Fig. 5 displays the schematic of interconnects between the ASIC display driver and micro-LED array. In this passive-matrix driving scheme, the LEDs on the same column are driven at different times. Data driver provides 256 PFM signals and the scan driver selects each row in sequence by providing high voltage (>3V) to LED pixels in the same row through the p-electrode stripes. Top views of ASIC display driver and micro-LED array are shown in Fig. 6. A total 448 electrode pads were allocated near the periphery of the micro-LED array for flip-chip bonding.

Fig. 6. Top views of ASIC display driver (left) and 256 x 192 micro-LED array (right) before flip-chip bonding.

IV. INDIUM BUMPING AND FLIP-CHIP PROCESS

Indium is used as a medium to electrically connect all electrode pads between the ASIC display driver and micro-LED array. As shown in Fig. 7(a), indium plates were deposited and formed on electrode pads of the micro-LED array by thermal evaporation and lift-off process. To form ball-shaped indium as shown in Fig. 7(b), the micro-LED array with indium plates were put into a reflow furnace at 220ºC for 1 minutes in a formic acid ambient. After the indium bumping process, the micro-LED array was flip-chip bonded onto the ASIC display driver to form passive-matrix LEDoS micro-displays as shown in Fig. 7(c). The alignment accuracy of the flip-chip bonder is 1µm.

Fig. 7. Microscopic images of micro-LED array with (a) indium plates; (b) indium balls after reflow; (c) pressed indium after flip-chip bonding onto the ASIC display driver.

V. RESULTS

The brightness of blue LEDoS micro-displays was measured by a Spectrascan colorimeter. The maximum brightness of the LEDoS micro-displays was measured to be 1300 mcd/m2, at an average injection current of 20mA to the passive-matrix micro-LED array. The total power consumption of the micro-display is only 0.6W. The operating temperature of the LEDoS micro-display ranges from -55 to 125 °C, tested in Votsch thermal cycling chamber, demonstrating the robustness in harsh environment.

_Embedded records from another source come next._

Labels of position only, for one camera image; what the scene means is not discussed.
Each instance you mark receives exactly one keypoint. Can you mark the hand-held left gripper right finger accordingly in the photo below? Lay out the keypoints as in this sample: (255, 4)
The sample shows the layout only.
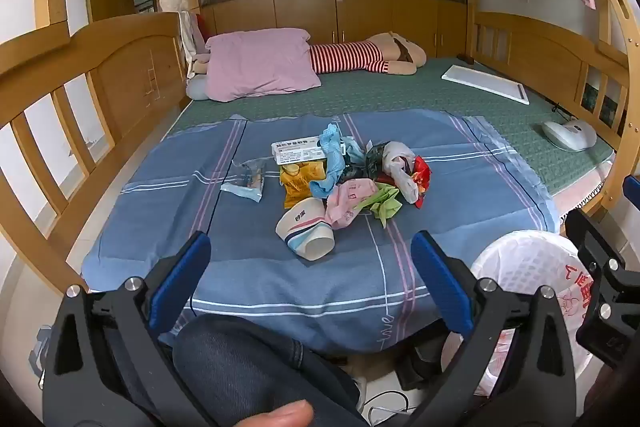
(440, 282)

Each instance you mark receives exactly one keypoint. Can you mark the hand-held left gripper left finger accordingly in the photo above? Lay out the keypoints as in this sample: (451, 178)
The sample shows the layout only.
(180, 277)

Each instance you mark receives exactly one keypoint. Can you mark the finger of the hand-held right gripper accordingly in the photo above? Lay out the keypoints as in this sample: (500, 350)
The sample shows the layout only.
(607, 277)
(632, 192)

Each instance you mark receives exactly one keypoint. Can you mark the white lined waste basket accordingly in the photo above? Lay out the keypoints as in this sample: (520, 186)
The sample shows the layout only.
(525, 267)

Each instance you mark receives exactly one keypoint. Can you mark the clear plastic packet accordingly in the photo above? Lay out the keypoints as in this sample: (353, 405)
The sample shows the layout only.
(245, 187)

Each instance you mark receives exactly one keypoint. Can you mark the red snack wrapper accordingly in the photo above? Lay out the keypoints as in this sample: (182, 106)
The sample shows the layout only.
(422, 172)

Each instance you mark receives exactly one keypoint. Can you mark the pink plastic wrapper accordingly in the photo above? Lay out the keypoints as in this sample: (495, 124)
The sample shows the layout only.
(347, 202)

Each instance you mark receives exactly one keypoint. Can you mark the white paper cup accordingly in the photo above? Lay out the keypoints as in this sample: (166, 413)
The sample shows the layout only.
(300, 227)

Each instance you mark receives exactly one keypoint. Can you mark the white plastic bag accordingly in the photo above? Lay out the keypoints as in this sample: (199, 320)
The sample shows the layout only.
(400, 157)

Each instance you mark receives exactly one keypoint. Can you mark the black wrapper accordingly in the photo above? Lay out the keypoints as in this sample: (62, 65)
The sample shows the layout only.
(356, 172)

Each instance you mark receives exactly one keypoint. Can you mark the dark green wrapper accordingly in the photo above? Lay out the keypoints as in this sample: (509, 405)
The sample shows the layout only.
(372, 159)

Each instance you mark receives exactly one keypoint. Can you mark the yellow snack bag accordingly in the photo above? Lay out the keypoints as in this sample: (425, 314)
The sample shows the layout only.
(300, 182)

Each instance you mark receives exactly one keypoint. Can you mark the blue plastic bag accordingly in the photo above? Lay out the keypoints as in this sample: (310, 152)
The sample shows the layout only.
(332, 157)

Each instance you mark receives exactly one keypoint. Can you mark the white medicine box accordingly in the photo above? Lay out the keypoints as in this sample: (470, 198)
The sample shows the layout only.
(295, 152)

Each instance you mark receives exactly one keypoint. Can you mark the person's left hand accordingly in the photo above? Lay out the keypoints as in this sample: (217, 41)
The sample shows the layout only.
(280, 414)

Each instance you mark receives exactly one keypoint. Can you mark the white massage pillow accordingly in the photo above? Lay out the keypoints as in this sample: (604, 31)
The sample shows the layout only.
(570, 134)

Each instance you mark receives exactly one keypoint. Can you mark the blue plaid sheet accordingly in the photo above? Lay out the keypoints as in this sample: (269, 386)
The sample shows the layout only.
(450, 187)

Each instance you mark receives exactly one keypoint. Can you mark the white flat board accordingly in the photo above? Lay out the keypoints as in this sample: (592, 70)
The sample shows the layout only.
(485, 82)

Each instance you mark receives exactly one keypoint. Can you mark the light blue cushion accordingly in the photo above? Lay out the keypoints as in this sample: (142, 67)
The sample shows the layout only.
(196, 88)

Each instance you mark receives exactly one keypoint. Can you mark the green bed mat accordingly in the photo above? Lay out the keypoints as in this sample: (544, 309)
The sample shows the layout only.
(400, 92)

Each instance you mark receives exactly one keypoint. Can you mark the pink pillow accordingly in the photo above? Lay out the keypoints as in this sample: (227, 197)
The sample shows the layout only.
(260, 62)

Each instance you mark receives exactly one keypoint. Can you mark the white hanging cloth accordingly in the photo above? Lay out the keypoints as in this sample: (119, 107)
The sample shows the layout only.
(189, 42)

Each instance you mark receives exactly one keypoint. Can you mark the striped plush doll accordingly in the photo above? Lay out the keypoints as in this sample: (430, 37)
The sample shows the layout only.
(345, 57)

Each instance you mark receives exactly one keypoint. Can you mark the wooden bunk bed frame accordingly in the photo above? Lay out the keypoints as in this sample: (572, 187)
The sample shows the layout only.
(125, 57)

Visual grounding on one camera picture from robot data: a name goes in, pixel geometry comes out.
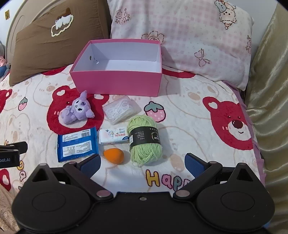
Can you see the beige fuzzy blanket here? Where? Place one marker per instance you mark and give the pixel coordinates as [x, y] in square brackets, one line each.
[6, 207]

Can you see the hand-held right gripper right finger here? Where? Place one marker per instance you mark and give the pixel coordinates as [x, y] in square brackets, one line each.
[194, 165]

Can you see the golden satin cloth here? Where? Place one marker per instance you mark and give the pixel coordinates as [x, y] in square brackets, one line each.
[270, 90]

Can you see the cream headboard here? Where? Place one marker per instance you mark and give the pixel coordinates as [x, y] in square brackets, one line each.
[13, 29]

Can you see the pink cardboard box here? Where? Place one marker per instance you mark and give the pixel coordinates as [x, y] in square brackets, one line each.
[112, 83]

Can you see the yellow wall sticker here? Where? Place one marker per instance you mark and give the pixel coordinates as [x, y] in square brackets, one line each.
[7, 14]

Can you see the pink checkered pillow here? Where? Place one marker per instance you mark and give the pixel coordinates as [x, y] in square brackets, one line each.
[191, 33]

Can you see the pink frilled bed sheet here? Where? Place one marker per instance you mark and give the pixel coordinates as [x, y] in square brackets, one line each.
[258, 153]

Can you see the bear printed blanket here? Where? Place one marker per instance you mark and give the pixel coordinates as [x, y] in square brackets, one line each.
[191, 126]

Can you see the purple plush toy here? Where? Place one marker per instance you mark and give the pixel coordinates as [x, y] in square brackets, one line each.
[76, 112]

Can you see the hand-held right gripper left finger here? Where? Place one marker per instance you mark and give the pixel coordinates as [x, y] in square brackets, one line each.
[91, 165]

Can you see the orange makeup sponge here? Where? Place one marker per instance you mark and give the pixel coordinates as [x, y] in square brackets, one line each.
[113, 156]

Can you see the clear floss pick box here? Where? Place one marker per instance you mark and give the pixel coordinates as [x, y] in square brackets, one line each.
[119, 110]

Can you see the green yarn ball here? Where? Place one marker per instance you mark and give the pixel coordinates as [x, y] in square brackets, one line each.
[144, 153]

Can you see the white tissue packet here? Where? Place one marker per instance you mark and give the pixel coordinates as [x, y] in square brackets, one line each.
[112, 136]

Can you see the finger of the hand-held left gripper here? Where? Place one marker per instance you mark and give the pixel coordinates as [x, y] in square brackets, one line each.
[21, 146]

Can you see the grey plush toy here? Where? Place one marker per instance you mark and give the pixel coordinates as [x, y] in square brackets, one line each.
[1, 50]

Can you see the brown pillow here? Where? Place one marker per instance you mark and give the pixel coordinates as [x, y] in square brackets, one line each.
[45, 51]

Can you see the blue wet wipes packet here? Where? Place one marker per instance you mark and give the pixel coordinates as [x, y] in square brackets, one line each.
[76, 146]

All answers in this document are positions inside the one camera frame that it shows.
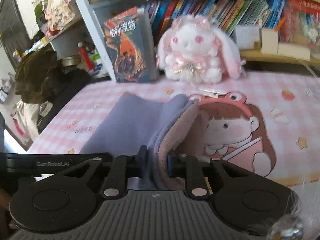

Fig. 8 shows the display quality of the blue LEDoS micro-displays. Images can be clearly rendered in the LEDoS micro-display. Advantages of 1700 PPI and 6-bit grayscale make the display more powerful in high

resolution image reconstruction. It demonstrated that the proposed passive-matrix LEDoS micro-display has tremendous potentials for portable display applications which require high performance, small size and low power consumption.

VI. CONCLUSION

1700 PPI passive-matrix blue light-emitting diodes on silicon (LEDoS) micro-displays were fabricated by flip-chip bonding of micro-LED array onto ASIC display driver chips. Outstanding performance of LEDoS micro-displays demonstrated that the novel passive-matrix design and bump arrangement can make high resolution and high-yield LEDoS micro-display achievable for a variety of applications.

ACKNOWLEDGMENT

This work was supported in part by a grant from the Research Grants Council (RGC) of the Hong Kong Special Administrative Government (HKSAR) under the heme-based Research Scheme (T23-612/12-R). The authors want to thank the HKUST Nanoelectronics Fabrication Facility (NFF), Electronic Packaging Laboratory (EPACK), Suzhou Institute of Nano-tech and Nano-bionics (SINANO), Chinese Academy of Science, Prof. Anthony H.W. Choi, and Prof. Chun-Sing Lee for their facilitation and EPISTAR Corporation for the epi-wafers. Special thanks to Dr. K. W. Ng and R. Q. Zhu for useful discussions.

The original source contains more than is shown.